LlamaParseReader with TypeScript and Express.js
Parsing documents like PDFs can be a real pain. Thankfully, LlamaIndex has you covered. LlamaParseReader leverages LlamaCloud creating a simple way to parse documents and prepare them for use in your RAG applications.
I'll assume if you are reading this article, you have worked with LlamaIndex, and this guide shows the document parsing LlamaCloud offers.
If not, there is a phenomenal free video course on DeepLearning.ai which you can watch here.
Before we start, ensure you have an API Key from LlamaIndex Cloud, which we will need later (and named LLAMA_CLOUD_API_KEY in your .env file). We also use OpenAI as our LLM. You can get a key for that here.
This is an Express.js example, but the core logic could be lifted for any Node.js environment.
Install Dependencies
First, install the necessary packages:
npm install express llamaindex dotenv npm install --save-dev @types/express typescript
Setup .env File
Create a .env file in the root of your project and add your API keys:
LLAMA_CLOUD_API_KEY=your_api_key_here OPENAI_API_KEY=your_api_key_here
Write Some Code
Create a new TypeScript file, for example, server.ts. Below is the complete code to use LlamaParseReader with Express.js:
import express, { Request, Response } from "express";
import { config } from "dotenv";
import { VectorStoreIndex, OpenAI, Settings } from "llamaindex";
import { LlamaParseReader } from "llamaindex/readers/LlamaParseReader";
// Load environment variables from .env file
config();
// Set up LLM settings, I tend to use 3.5 because it's cheap and works well with all the use cases I've thrown at it with local docs.
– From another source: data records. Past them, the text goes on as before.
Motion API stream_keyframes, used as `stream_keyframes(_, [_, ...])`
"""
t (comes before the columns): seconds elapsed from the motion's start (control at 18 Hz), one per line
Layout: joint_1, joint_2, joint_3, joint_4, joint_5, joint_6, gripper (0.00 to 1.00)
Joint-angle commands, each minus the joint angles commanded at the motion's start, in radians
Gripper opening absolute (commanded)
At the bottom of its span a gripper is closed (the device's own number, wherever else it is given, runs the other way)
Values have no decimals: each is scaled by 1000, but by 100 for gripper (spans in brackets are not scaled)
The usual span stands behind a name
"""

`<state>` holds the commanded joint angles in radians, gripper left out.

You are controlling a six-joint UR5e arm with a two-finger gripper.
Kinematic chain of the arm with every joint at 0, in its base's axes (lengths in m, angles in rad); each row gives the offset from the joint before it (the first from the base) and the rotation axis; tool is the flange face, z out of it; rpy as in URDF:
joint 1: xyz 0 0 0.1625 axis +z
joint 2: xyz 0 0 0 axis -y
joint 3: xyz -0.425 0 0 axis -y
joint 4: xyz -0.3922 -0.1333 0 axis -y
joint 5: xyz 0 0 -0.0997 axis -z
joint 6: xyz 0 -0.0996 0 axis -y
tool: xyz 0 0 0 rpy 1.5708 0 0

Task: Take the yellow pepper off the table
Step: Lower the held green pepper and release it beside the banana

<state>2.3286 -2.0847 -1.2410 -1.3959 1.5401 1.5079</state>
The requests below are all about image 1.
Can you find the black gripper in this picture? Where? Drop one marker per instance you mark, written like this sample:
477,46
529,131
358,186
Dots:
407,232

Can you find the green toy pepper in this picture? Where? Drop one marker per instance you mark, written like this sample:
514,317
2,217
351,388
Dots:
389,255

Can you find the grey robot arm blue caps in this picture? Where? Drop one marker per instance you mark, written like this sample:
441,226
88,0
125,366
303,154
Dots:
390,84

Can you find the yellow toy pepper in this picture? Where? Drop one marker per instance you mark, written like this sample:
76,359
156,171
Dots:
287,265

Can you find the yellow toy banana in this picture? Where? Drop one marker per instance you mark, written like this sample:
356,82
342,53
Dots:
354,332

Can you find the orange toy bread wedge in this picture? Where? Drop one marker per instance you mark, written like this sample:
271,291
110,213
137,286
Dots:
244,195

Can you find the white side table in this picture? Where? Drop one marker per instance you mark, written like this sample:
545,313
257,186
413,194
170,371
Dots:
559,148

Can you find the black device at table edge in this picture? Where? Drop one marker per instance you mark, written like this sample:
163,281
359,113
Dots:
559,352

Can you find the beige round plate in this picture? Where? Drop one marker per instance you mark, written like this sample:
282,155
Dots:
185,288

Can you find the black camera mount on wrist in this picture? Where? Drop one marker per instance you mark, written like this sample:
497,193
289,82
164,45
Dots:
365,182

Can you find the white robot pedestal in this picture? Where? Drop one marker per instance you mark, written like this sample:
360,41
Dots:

Settings.llm = new OpenAI({ model: "gpt-3.5-turbo" });
const app = express();
const port = process.env.PORT || 3000;
app.use(express.json());
app.post("/query", async (req: Request, res: Response) => {
try {
const { query } = req.body;
if (!query) {
throw new Error("Input is required");
}
// Initialize the LlamaParseReader
const reader = new LlamaParseReader({ resultType: "markdown" });
// Load and parse the document
const documents = await reader.loadData(
"./src/data/writing-effectively.pdf"
);
// Create embeddings and store them in a VectorStoreIndex
const index = await VectorStoreIndex.fromDocuments(documents);
// Create a query engine
const queryEngine = index.asQueryEngine();
// Query the document using the query engine
const { response } = await queryEngine.query({ query });
// Return the response
res.json({ response });
} catch (err) {
console.error(err);
res.status(400).send("Something went wrong.");
}
});
app.listen(port, () => {
console.log(`Server is running on port ${port}`);
});
Compile and Run the Code
Ensure you have the TypeScript compiler installed and run the code:
npx tsc && node dist/server.js
Make sure your TypeScript compiler is configured correctly in tsconfig.json.